What is needed
Which lines in the records below contain the word "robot"? Copy each of them.

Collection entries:
· · · ·

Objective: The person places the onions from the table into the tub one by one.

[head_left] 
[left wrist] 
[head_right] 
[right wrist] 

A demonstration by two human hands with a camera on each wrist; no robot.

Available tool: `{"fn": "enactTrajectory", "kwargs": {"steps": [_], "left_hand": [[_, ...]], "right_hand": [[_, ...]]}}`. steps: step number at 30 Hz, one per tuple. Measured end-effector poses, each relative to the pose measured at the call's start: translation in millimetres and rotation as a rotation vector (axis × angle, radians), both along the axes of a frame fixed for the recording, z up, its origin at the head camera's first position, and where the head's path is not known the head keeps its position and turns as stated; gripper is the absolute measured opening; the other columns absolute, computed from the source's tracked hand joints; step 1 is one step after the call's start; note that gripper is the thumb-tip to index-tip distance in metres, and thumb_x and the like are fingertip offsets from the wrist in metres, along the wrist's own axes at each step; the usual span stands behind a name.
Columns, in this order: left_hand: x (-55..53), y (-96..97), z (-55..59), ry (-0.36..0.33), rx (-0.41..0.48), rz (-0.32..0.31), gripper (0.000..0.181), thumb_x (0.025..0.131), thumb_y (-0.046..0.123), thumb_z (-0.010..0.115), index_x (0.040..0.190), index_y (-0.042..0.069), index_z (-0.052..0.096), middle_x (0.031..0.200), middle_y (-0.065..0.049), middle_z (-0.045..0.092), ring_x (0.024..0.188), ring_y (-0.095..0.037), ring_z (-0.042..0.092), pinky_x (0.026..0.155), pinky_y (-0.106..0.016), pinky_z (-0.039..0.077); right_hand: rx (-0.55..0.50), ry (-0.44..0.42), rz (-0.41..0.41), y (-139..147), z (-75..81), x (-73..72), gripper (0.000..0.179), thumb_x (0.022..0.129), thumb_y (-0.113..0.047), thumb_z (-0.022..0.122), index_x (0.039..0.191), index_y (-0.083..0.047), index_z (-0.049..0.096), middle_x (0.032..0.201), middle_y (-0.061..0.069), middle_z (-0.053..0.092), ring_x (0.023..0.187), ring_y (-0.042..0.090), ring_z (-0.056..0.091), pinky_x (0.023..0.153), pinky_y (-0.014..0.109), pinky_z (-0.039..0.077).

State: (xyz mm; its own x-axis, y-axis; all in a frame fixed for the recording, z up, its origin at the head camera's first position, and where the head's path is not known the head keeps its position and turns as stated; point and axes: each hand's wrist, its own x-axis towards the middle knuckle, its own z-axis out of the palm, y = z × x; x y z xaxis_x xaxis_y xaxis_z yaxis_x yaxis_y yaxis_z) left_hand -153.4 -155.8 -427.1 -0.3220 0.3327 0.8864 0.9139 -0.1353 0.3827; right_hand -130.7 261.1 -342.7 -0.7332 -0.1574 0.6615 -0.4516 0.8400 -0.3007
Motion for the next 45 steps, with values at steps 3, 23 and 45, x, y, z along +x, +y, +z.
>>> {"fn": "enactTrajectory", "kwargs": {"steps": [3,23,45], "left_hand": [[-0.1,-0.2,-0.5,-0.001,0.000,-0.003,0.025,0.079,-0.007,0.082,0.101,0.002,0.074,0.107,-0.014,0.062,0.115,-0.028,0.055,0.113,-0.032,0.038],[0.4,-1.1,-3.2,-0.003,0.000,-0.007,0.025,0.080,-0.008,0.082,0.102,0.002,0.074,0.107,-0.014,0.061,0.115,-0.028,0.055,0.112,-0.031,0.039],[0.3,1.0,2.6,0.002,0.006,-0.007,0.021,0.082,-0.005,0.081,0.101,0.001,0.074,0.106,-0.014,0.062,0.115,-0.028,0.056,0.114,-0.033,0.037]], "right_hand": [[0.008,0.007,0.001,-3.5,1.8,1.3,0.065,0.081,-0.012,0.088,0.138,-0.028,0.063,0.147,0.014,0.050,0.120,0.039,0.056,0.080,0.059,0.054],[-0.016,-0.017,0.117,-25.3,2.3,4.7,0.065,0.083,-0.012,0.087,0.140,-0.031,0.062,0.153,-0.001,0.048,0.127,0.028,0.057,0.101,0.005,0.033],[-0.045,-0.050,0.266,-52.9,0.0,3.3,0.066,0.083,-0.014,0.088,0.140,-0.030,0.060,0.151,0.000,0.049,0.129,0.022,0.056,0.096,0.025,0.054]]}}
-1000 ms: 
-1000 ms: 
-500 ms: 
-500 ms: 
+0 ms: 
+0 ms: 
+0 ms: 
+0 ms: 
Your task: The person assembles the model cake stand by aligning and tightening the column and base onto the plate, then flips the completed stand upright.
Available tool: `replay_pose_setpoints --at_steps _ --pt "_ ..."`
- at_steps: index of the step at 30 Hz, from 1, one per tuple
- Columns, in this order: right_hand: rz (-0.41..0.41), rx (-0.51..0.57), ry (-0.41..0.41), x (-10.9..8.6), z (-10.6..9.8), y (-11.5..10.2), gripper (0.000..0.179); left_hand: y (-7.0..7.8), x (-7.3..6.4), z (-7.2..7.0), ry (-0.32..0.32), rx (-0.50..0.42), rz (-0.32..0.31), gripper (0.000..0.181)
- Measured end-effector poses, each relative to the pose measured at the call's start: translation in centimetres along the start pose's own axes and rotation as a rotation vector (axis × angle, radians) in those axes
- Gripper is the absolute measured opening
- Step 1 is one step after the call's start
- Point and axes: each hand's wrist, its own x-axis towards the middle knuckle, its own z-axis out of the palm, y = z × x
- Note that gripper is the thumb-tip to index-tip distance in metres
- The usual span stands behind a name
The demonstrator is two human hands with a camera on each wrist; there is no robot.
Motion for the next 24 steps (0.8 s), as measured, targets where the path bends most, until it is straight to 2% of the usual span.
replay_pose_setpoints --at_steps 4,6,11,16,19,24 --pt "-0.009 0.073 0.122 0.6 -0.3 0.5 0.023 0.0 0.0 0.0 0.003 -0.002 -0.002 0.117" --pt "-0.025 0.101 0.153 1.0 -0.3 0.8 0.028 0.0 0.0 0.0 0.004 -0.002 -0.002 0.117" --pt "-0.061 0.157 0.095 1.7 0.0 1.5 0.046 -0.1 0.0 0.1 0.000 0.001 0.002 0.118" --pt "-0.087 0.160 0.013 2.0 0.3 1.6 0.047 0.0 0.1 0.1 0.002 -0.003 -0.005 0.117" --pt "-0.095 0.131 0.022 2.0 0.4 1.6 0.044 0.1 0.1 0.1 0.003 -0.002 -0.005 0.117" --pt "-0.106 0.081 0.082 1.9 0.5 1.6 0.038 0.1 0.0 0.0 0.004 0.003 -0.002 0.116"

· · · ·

Exercise answer
A demonstration by two human hands with a camera on each wrist; no robot.
The demonstrator is two human hands with a camera on each wrist; there is no robot.

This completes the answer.